Самой заветной его мечтой было, по-видимому, обратить в свою веру Пушкина и сделать его, владеющего могучим оружием слова, глашатаем вечной истины о царстве Божием на земле. До нас дошло его письмо к Пушкину, писанное в те дни, когда из глубины отчаяния перед ним взошло лучезарное солнце этой истины, в марте или апреле 1829 г., то есть за полгода до написания первого философического письма. Ничего не может быть прекраснее и трогательнее этого призыва к другу, к гению, этой мольбы отдаться благовествованию истины ради нее самой, ради России, ради собственного призвания или хотя бы только собственной славы. Вот эти строки[395].
«Самое пламенное мое желание, мой друг, – видеть вас посвященным в тайну времен. Нет более прискорбного зрелища в нравственном мире, как гениальный человек, не постигший своего века и своего предназначения.
Когда видишь, что тот, кто должен был бы властвовать над умами, сам подчиняется власти привычек и рутине толпы, тогда чувствуешь себя сам задержанным в своем движении; тогда говоришь себе: зачем этот человек, который должен бы вести меня, мешает мне идти вперед? именно это я испытываю каждый раз, когда думаю о вас, и я думаю об этом так часто, что это меня совершенно удручает. Не мешайте же мне идти, прошу вас. Если у вас не хватает терпения ознакомиться с тем, что совершается в мире, уйдите в себя и из собственных недр вынесите тот свет, который неизбежно есть во всякой душе, подобной вашей. Я убежден, что вы могли бы сделать безмерное благо этой бедной России, заблудившейся на земле. Не обманывайте своей судьбы, мой друг. Последнее время по-русски читают всюду; вы знаете, что Булгарина перевели и поставили рядом с Жуи, что же коснется вас, то нет нумера журнала, где бы о вас не было речи. Я нашел имя моего друга Гульянова упомянутым с почтением в толстой книге, а знаменитый Клапрот в знак признания подарил ему египетскую корону; можно сказать, он потряс пирамиды на их основах. Видите, как много славы вы можете себе добыть.
«Я говорю вам все это, как видите, по поводу книги, которую посылаю вам. Так как в ней говорится понемногу обо всем, то она, может быть, пробудит в вас несколько добрых мыслей. Простите, мой друг. Я говорю вам, как Магомет арабам, – о, если бы вы знали!»

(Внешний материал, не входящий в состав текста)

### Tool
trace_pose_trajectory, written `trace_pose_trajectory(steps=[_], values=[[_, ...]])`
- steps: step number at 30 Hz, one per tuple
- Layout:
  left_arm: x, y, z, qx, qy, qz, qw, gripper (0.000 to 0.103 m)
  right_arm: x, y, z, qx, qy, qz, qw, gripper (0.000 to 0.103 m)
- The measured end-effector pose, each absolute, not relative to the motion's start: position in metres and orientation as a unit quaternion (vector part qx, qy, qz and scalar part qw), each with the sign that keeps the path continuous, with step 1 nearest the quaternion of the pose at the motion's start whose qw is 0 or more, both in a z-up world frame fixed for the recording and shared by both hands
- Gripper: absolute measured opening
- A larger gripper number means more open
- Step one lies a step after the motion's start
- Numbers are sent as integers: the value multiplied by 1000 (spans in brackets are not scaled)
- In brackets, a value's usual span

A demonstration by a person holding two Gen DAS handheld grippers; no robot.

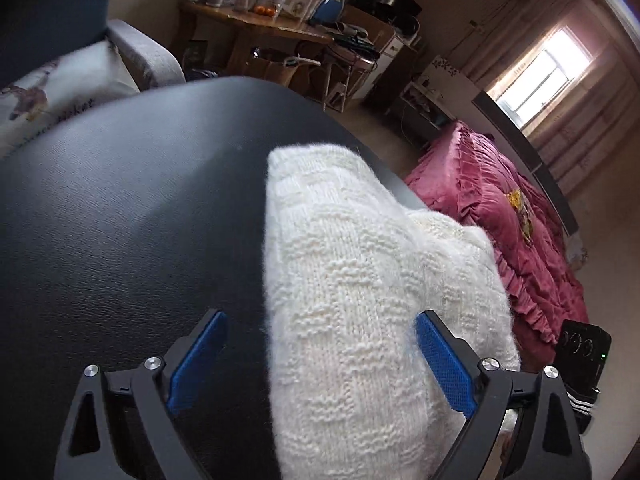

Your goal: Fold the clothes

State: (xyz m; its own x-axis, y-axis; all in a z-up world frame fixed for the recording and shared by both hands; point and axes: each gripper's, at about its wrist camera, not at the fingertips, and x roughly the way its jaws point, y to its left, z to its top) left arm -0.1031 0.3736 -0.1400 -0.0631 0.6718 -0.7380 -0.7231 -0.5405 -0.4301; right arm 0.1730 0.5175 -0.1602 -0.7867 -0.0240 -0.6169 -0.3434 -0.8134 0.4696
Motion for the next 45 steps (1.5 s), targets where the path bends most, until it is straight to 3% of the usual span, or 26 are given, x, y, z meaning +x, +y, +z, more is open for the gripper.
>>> trace_pose_trajectory(steps=[6,11,13,17,26,31,37,45], values=[[-70,360,-102,-394,64,766,504,96,162,470,-96,-301,112,944,75,56],[-46,369,-102,-369,123,774,500,96,133,429,-115,-385,-4,922,30,49],[-36,382,-109,-375,136,770,497,96,135,434,-149,-438,12,898,33,47],[-18,392,-148,-408,181,759,474,95,160,454,-179,-401,95,911,34,47],[-19,384,-165,-433,139,767,453,98,160,444,-188,-378,92,920,56,47],[-17,376,-147,-430,123,779,440,98,157,435,-181,-371,94,921,75,49],[-7,347,-106,-413,114,810,401,100,165,430,-131,-307,153,934,101,49],[24,292,-58,-353,112,869,327,103,144,414,-86,-286,166,923,196,65]])
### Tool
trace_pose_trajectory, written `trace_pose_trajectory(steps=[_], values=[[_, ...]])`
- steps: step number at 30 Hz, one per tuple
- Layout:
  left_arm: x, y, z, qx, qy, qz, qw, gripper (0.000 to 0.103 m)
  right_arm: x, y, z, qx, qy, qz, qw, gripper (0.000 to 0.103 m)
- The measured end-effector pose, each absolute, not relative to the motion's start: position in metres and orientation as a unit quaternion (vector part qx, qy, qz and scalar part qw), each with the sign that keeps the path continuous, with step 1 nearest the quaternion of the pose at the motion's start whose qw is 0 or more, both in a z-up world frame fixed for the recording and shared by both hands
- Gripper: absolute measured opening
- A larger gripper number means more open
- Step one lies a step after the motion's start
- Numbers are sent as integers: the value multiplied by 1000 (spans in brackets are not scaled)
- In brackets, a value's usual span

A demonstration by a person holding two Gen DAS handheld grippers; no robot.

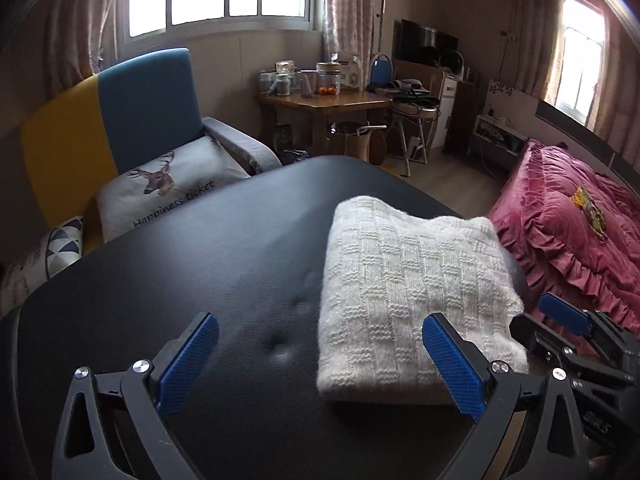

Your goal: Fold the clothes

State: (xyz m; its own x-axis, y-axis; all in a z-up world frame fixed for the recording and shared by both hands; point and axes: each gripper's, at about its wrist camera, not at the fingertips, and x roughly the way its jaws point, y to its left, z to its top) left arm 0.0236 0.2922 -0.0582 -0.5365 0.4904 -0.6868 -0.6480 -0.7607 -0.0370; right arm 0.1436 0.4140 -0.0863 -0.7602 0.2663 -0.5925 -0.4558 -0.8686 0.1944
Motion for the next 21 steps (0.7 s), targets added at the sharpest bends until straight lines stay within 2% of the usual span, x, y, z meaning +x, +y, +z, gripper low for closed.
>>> trace_pose_trajectory(steps=[10,21], values=[[47,259,-17,-299,109,914,253,103,129,381,-82,-300,132,931,164,66],[61,264,-8,-278,120,914,270,103,133,392,-88,-309,145,924,172,69]])
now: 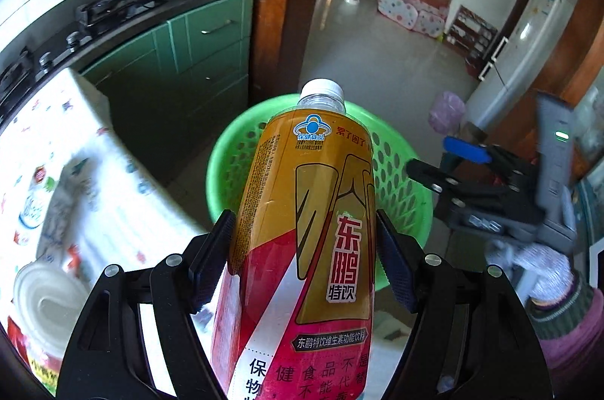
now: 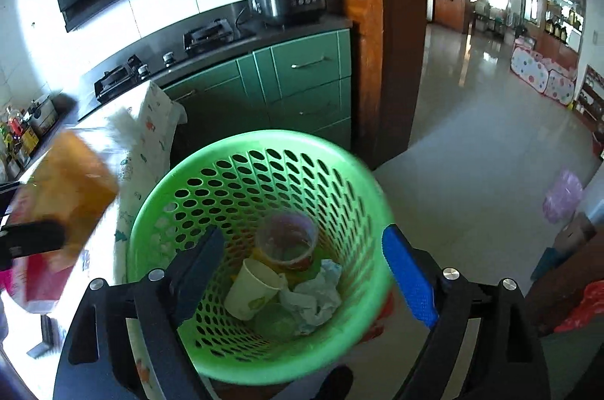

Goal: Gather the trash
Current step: 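Drop the red cup into the green basket with the right gripper while the left carries the bottle over it, then open the left gripper to drop the orange bottle into the green basket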

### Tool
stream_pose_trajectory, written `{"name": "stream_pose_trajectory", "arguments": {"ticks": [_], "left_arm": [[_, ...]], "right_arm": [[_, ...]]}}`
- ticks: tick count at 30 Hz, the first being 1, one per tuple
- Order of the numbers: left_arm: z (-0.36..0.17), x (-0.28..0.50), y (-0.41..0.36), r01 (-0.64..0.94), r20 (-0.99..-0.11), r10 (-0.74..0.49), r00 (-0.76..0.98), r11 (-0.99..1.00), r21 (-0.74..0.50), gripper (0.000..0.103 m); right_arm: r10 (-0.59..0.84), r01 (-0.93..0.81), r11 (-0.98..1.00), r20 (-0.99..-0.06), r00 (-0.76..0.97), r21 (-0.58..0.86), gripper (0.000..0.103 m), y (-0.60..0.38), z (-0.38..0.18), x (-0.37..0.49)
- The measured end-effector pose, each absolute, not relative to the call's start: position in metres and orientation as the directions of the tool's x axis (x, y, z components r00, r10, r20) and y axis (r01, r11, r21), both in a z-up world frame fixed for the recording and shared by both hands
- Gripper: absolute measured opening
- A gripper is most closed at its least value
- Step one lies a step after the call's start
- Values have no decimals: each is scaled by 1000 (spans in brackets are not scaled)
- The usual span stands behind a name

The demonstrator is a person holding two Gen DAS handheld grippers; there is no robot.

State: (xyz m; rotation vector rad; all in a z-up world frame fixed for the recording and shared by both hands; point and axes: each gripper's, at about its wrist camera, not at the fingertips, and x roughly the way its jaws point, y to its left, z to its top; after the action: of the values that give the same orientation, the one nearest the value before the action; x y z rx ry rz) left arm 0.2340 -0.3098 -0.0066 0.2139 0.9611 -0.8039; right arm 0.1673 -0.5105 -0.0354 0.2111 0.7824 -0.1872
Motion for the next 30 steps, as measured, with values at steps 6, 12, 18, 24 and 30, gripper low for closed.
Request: {"name": "stream_pose_trajectory", "arguments": {"ticks": [6, 12, 18, 24, 30], "left_arm": [[-29, 242, -349, 719, -837, -478, 266, 677, -157, 72], [-46, 246, -366, 729, -863, -454, 221, 665, -163, 73], [-43, 246, -366, 743, -855, -476, 204, 644, -181, 79], [-28, 232, -354, 746, -834, -501, 231, 641, -179, 79], [-15, 220, -317, 714, -812, -517, 271, 674, -192, 79]], "right_arm": [[-68, 260, 950, -700, 711, 171, 83, -525, -34, 135], [-77, 268, 949, -702, 708, 165, 83, -530, -40, 115], [-74, 282, 941, -702, 708, 186, 84, -534, -42, 105], [-69, 280, 940, -691, 719, 197, 84, -530, -35, 101], [-56, 250, 949, -679, 732, 191, 84, -512, -27, 98]]}}
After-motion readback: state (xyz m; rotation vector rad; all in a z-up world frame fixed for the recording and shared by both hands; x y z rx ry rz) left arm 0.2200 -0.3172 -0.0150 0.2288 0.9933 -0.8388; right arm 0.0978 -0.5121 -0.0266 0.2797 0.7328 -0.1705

Он возвращался к этому потом еще не раз[396]; в 1831 г. он писал Пушкину: «Несчастие, друг мой, что не пришлось нам с вами теснее сойтись в жизни. Я по-прежнему стою на том, что мы с вами должны были идти вместе и что из этого вышло бы что-нибудь полезное и для самих нас, и для ближнего».

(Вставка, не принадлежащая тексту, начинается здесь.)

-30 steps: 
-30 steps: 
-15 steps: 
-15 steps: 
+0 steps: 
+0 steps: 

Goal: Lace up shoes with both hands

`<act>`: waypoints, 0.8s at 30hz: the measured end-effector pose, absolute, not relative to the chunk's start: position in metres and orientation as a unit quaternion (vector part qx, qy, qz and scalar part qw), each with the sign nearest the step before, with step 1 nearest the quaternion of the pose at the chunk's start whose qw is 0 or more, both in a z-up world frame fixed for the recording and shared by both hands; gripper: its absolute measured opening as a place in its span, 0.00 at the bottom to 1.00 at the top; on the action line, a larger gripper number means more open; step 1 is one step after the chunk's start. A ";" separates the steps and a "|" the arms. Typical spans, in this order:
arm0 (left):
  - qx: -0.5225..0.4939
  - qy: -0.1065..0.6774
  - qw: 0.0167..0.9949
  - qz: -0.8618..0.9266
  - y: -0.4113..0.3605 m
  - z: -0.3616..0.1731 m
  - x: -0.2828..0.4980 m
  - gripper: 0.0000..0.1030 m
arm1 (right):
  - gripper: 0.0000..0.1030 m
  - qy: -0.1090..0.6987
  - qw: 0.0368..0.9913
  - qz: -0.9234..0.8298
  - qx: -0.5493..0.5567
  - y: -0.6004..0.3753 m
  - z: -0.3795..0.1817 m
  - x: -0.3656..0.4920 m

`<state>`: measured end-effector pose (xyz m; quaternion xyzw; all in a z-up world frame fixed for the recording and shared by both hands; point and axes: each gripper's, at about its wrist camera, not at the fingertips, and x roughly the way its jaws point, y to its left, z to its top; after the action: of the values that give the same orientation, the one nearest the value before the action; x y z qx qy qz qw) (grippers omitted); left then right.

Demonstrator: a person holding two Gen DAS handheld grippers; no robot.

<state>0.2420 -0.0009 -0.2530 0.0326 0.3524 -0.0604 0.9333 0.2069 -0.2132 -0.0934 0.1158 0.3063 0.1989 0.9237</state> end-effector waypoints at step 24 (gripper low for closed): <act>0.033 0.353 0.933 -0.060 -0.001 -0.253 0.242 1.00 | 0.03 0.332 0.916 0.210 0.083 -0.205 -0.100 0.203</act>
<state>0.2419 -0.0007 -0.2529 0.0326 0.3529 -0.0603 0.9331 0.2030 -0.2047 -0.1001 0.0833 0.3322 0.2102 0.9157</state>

Но само собою разумеется, что непосредственным личным влиянием Чаадаев не мог довольствоваться. Как и естественно, у него рано должно было зародиться желание дать огласку своим «Философическим письмам».

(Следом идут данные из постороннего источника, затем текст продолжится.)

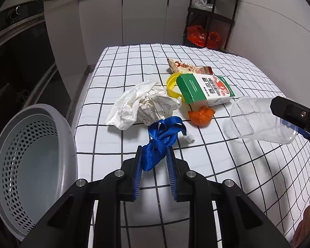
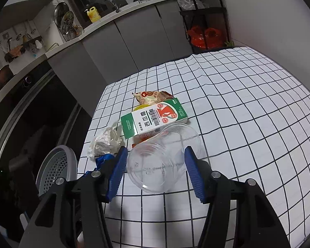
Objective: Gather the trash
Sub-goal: 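Grasp the blue strap with the left tool and lift it, then carry the blue strap and plastic cup over the grey basket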
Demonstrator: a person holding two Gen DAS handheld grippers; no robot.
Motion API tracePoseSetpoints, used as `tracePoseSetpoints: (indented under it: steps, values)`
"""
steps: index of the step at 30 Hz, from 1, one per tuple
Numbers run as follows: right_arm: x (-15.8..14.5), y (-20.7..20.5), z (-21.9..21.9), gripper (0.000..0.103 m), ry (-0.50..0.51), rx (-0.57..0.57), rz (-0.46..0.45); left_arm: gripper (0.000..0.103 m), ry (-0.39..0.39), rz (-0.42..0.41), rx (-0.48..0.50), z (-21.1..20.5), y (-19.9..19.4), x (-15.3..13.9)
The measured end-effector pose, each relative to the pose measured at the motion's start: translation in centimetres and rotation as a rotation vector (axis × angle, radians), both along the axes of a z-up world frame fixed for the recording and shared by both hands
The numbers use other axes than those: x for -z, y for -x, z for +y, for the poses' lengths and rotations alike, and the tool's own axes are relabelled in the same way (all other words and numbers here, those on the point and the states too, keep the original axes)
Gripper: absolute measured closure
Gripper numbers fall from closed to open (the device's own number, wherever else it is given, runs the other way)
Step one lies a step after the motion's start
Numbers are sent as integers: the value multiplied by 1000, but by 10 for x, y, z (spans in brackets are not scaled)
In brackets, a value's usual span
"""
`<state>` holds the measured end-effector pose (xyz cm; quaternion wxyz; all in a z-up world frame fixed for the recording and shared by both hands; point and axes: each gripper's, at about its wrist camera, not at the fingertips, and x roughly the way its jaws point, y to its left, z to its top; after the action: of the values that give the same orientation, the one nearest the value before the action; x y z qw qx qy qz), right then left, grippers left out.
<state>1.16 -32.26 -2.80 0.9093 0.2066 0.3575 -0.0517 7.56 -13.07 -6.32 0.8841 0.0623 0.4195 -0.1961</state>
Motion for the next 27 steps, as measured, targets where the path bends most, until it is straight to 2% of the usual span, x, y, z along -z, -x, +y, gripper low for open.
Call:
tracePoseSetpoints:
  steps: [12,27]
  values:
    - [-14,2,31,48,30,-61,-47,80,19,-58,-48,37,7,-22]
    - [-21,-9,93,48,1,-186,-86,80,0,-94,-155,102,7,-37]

Действительно, он стал распространять их обычным тогда рукописным путем тотчас после того, как они были написаны, – притом, кажется, не только среди ближайших друзей, каким был, например, Пушкин; по крайней мере, Погодин, тогда мало знакомый с Чаадаевым, читал одно из них (вероятно, первое), уже весною 1830 года[397]. Позднее, в половине 30-х годов, они ходили по рукам уже во многих списках и иногда читались даже – по-видимому, самим Чаадаевым – в салонах знакомых дам[398].
Разумеется, эта случайная и ограниченная публичность не могла удовлетворить его; как и всякий писатель, Чаадаев стремился распространить свои идеи путем печати, и он действовал в этом направлении с большой настойчивостью. С половины 1831 года до катастрофы 1836 г. мы можем проследить четыре таких попытки, все четыре – неудачных. Любопытно видеть, к каким разнообразным средствам он прибегал с целью добраться, наконец, до печатного станка. Весною 1831 года Пушкин увез из Москвы в Петербург «Философическое письмо» № 3; из писем к нему Чаадаева видно, что поэт должен был пристроить это письмо в печати, притом на французском языке (у французского книгопродавца Белизара), и что Чаадаев сгорал нетерпением напечатать его «вместе с другими своими писаниями»[399].